Data entries
━━━

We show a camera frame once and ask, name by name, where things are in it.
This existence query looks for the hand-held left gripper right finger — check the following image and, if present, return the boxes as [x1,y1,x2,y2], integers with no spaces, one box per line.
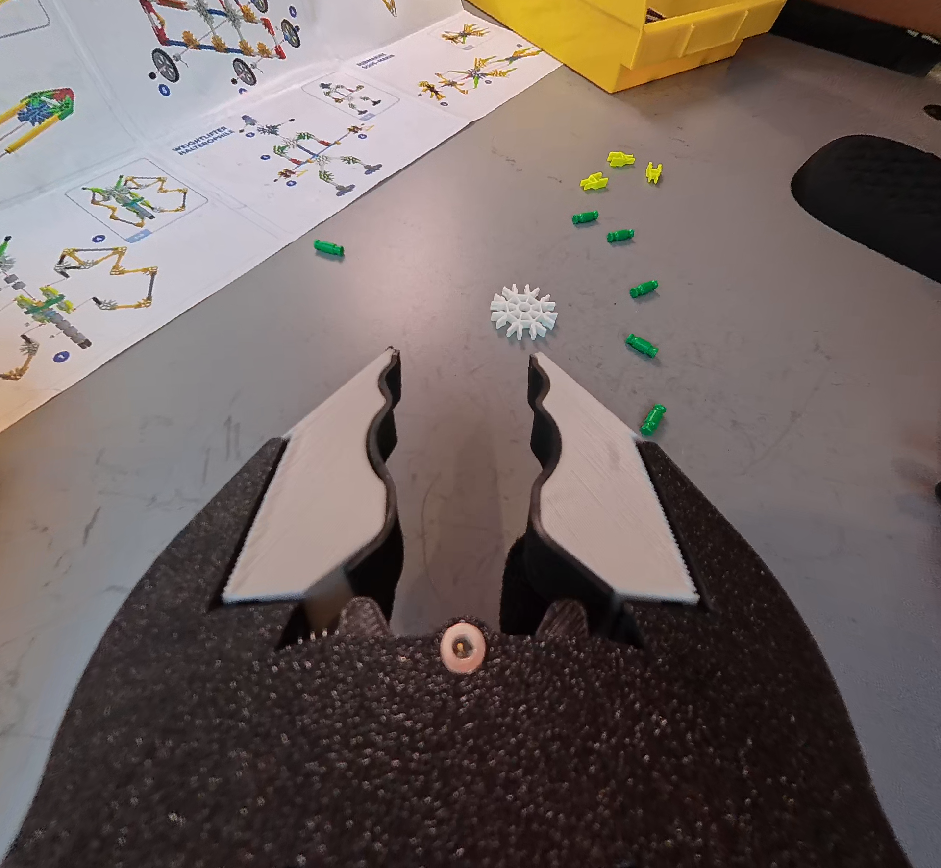
[526,351,701,604]

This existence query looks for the folded paper instruction sheet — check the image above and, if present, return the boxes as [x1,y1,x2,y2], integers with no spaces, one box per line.
[0,0,566,434]

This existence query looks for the white snowflake connector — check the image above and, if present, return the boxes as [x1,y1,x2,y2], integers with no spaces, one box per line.
[490,283,560,341]

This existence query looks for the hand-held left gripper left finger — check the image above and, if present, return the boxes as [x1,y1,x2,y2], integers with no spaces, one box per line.
[221,347,405,645]

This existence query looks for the grey desk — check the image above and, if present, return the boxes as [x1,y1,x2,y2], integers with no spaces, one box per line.
[0,1,941,840]

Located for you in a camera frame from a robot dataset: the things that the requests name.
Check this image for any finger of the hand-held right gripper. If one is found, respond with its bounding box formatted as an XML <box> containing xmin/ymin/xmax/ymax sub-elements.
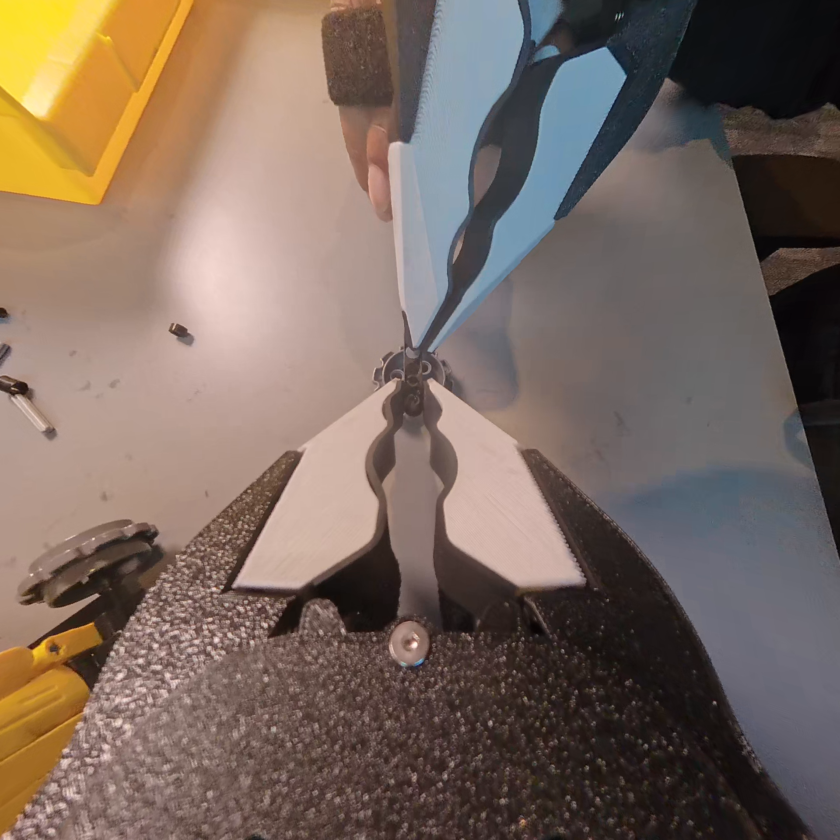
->
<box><xmin>387</xmin><ymin>0</ymin><xmax>531</xmax><ymax>350</ymax></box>
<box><xmin>419</xmin><ymin>46</ymin><xmax>629</xmax><ymax>352</ymax></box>

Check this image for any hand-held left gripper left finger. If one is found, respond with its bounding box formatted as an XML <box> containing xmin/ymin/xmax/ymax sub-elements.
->
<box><xmin>233</xmin><ymin>379</ymin><xmax>403</xmax><ymax>634</ymax></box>

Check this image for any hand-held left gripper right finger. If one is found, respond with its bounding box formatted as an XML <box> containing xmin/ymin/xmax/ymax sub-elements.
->
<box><xmin>423</xmin><ymin>379</ymin><xmax>586</xmax><ymax>632</ymax></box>

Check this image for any yellow brick toy truck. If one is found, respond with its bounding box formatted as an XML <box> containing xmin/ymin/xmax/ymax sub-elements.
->
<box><xmin>0</xmin><ymin>518</ymin><xmax>165</xmax><ymax>802</ymax></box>

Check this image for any pale grey desk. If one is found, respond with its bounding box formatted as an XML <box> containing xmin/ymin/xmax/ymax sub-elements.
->
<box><xmin>0</xmin><ymin>0</ymin><xmax>840</xmax><ymax>815</ymax></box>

━━━

EXERCISE => From the records above, transcribe exactly the lines starting at the one containing "This existence query looks for the hand-held left gripper right" and ending at the one containing "Located for you". Skip the pictures.

WRITTEN ANSWER =>
This existence query looks for the hand-held left gripper right finger — check the following image and, if present, return the boxes as [x1,y1,x2,y2], integers with no spaces, one box per line.
[526,351,701,604]

This existence query looks for the folded paper instruction sheet — check the image above and, if present, return the boxes as [x1,y1,x2,y2], integers with no spaces, one box per line.
[0,0,566,434]

This existence query looks for the white snowflake connector — check the image above and, if present, return the boxes as [x1,y1,x2,y2], integers with no spaces, one box per line.
[490,283,560,341]

This existence query looks for the hand-held left gripper left finger — check the image above and, if present, return the boxes as [x1,y1,x2,y2], integers with no spaces, one box per line.
[221,347,405,645]

This existence query looks for the grey desk — check the image above and, if present, return the boxes as [x1,y1,x2,y2], integers with no spaces, one box per line.
[0,1,941,840]

Located for you in a camera frame from a robot dataset: the things that the requests name.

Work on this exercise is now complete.